WHAT IS 'Form 2848: Power of Attorney and Declaration of Representative'

Form 2848: Power of Attorney and Declaration of Representative is a document produced by the Internal Revenue Service.

BREAKING DOWN 'Form 2848: Power of Attorney and Declaration of Representative'

Form 2848: Power of Attorney and Declaration of Representative is a tax form distributed by the IRS. Form 2848 allows a taxpayer to identify another individual to represent them before the IRS. An individual signs a Form 2848 in order to give a third party the authority to sign documents requesting additional time to assess the tax obligation, as well as extra time in order to agree to a tax adjustment. The form provides the representative with the power of attorney. It does not, however, relieve the taxpayer of any tax liability.
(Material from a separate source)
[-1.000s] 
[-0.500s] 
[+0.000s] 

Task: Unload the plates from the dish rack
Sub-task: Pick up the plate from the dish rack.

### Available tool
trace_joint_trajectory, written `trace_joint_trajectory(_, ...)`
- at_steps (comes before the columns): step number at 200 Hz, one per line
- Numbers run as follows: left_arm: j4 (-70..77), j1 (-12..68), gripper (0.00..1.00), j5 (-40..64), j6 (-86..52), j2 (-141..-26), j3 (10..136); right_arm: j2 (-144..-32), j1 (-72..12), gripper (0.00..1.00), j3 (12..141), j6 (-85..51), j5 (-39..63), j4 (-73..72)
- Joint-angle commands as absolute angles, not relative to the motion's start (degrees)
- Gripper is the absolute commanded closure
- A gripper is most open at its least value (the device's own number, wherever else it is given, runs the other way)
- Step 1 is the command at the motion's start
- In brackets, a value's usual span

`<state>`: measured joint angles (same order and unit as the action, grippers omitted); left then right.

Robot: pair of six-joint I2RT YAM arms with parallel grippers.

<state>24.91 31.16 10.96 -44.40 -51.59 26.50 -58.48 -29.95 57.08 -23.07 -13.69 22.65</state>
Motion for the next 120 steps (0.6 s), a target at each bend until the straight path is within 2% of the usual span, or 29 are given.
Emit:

When a taxpayer files a Form 2848 and permits a representative to represent them in front of the IRS, the taxpayer also grants their representative access to their personal tax information, which otherwise is typically confidential. In order to qualify to represent a taxpayer in tax proceedings and act as power of attorney, the IRS must authorize the representative to practice in front of them. Authorized individuals include attorneys, CPAs and enrolled agents.

Taxpayer Confidentiality

Federal law requires the IRS to keep confidential all the information that you supply on your tax return. This means the IRS cannot share any of your information, but there are many situations in which you may need to share this information. If you were to file a Form 2848, for example, you would share your information with a professional to represent you in tax proceedings. However, if you want to share your income tax information with an individual or business entity for another purpose, and do not wish to grant them any representative authority, you can use a Form 8821. A taxpayer who wishes to provide a third party access to their confidential tax information but does not want that third party to represent them in any way in front of the IRS would use Form 8821. For example, when purchasing a home and applying for a mortgage, an individual may be required to share their tax information with their lender in order to qualify for a mortgage.

Who can represent you in your tax proceedings?

A Form 2848 gives power of attorney to a third party to represent an individual to the IRS, but the third party must be authorized to represent others in their tax process. The obvious authorized individuals include attorneys, CPAs and enrolled agents, but the IRS fully defines who is allowed to act with power of attorney in their publication Circular 230. The IRS also allows individuals who have specific special relationships with the taxpayer, such as family members or fiduciaries, to act as the third-party representative.